__Problem__
Copy each line below holding "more".

__Provided data__

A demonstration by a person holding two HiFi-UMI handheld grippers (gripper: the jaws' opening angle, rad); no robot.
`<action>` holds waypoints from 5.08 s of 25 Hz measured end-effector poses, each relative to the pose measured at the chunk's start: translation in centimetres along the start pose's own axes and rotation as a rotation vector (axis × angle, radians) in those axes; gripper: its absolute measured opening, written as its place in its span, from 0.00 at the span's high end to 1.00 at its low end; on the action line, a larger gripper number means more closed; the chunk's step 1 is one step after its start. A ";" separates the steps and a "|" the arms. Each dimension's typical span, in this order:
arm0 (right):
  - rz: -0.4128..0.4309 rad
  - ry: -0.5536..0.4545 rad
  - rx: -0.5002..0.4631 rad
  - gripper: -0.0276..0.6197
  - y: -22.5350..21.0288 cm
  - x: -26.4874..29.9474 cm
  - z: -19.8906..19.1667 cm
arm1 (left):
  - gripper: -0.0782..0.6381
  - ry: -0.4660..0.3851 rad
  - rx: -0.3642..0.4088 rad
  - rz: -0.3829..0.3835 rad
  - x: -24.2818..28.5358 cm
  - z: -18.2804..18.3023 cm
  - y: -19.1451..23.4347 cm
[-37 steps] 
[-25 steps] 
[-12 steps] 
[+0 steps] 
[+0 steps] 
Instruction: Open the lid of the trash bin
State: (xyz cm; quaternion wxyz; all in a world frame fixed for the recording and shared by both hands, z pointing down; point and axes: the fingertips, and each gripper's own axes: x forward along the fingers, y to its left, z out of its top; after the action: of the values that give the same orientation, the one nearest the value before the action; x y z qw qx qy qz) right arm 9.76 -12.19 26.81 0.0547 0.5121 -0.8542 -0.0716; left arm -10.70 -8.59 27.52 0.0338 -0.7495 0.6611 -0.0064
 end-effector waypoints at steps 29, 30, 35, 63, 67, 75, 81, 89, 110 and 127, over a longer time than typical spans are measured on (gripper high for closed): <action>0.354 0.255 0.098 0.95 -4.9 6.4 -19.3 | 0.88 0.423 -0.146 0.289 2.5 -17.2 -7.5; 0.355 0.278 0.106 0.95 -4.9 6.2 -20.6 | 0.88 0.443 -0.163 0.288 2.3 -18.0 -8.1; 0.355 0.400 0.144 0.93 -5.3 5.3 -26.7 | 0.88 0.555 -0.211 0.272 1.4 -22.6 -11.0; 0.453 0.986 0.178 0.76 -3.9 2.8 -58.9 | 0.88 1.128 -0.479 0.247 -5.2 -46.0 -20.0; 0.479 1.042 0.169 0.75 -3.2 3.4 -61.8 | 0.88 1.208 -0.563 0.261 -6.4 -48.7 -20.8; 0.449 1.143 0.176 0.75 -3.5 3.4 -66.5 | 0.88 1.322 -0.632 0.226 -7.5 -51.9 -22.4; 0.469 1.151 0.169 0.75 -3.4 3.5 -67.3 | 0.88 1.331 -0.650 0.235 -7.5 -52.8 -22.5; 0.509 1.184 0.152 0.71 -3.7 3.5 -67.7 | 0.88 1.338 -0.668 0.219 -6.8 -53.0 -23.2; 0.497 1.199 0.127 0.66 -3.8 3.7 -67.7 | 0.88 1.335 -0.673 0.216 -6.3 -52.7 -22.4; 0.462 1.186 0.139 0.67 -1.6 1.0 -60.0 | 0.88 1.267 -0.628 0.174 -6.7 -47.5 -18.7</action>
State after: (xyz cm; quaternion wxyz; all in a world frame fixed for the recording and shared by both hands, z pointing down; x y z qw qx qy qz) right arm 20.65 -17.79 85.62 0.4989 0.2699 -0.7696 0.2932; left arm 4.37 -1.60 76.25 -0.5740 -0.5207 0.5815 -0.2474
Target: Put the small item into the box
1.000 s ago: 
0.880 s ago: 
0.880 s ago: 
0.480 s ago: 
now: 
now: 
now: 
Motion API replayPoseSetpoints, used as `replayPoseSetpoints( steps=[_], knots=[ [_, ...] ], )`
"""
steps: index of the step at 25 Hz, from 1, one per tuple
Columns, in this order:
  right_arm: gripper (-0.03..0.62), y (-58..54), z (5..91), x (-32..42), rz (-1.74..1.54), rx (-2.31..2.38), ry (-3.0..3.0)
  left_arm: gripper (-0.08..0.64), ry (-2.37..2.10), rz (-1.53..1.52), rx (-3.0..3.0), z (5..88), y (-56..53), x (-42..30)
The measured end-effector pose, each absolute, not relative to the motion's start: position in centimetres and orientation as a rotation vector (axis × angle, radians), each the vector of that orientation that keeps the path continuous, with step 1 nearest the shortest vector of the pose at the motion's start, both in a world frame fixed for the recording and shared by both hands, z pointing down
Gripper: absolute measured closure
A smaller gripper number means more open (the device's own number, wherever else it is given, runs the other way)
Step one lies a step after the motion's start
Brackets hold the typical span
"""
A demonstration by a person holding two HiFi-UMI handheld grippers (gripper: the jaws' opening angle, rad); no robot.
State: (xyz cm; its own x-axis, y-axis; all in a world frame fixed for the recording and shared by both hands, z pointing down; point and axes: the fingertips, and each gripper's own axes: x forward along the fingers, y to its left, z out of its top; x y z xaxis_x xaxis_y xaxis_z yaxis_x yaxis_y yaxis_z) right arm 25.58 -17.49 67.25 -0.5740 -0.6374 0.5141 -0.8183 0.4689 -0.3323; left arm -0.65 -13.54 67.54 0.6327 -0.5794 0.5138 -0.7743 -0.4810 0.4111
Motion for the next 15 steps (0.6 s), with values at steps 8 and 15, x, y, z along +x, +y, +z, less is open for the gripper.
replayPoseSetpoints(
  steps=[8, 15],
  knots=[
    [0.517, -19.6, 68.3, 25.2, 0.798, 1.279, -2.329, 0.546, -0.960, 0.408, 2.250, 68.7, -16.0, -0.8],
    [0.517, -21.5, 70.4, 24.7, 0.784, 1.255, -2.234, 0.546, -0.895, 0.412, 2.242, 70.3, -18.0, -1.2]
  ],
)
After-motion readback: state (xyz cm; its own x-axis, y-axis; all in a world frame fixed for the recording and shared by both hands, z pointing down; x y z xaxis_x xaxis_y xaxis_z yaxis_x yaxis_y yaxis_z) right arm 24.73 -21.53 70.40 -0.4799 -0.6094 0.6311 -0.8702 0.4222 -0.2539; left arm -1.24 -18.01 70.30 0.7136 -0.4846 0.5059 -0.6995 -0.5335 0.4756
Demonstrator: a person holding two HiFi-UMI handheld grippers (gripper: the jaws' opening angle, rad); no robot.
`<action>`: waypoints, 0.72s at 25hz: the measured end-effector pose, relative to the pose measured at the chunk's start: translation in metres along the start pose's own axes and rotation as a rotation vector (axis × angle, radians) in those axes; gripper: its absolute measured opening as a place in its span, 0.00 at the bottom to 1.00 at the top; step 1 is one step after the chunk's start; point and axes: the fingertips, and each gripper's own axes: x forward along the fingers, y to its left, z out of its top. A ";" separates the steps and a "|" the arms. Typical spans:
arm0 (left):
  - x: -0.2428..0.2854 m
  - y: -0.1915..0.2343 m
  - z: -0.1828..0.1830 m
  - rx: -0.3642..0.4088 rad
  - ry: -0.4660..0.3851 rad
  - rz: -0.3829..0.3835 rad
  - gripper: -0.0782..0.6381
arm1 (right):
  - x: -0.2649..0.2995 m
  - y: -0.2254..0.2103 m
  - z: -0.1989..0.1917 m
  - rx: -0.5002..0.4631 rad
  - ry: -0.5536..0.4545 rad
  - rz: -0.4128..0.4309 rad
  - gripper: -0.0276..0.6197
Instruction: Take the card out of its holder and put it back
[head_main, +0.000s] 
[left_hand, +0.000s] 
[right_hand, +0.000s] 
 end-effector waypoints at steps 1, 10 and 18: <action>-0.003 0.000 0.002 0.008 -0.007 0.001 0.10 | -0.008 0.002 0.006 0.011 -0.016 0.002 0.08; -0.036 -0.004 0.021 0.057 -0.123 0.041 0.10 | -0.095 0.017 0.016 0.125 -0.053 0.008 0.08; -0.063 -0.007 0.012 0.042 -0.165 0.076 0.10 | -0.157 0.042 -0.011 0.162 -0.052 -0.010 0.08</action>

__Answer for this exercise__
`<action>` holds waypoints from 5.08 s of 25 Hz measured end-effector poses, each relative to the pose measured at the chunk's start: translation in centimetres along the start pose's own axes and rotation as a rotation vector (axis × angle, radians) in those axes; gripper: its absolute measured opening, written as its place in its span, from 0.00 at the span's high end to 1.00 at its low end; on the action line, a larger gripper number means more closed; the chunk's step 1 is one step after its start. A ";" separates the steps and a "|" the arms. Each dimension's typical span, in this order:
A smaller gripper number means more open (the device's own number, wherever else it is given, runs the other way)

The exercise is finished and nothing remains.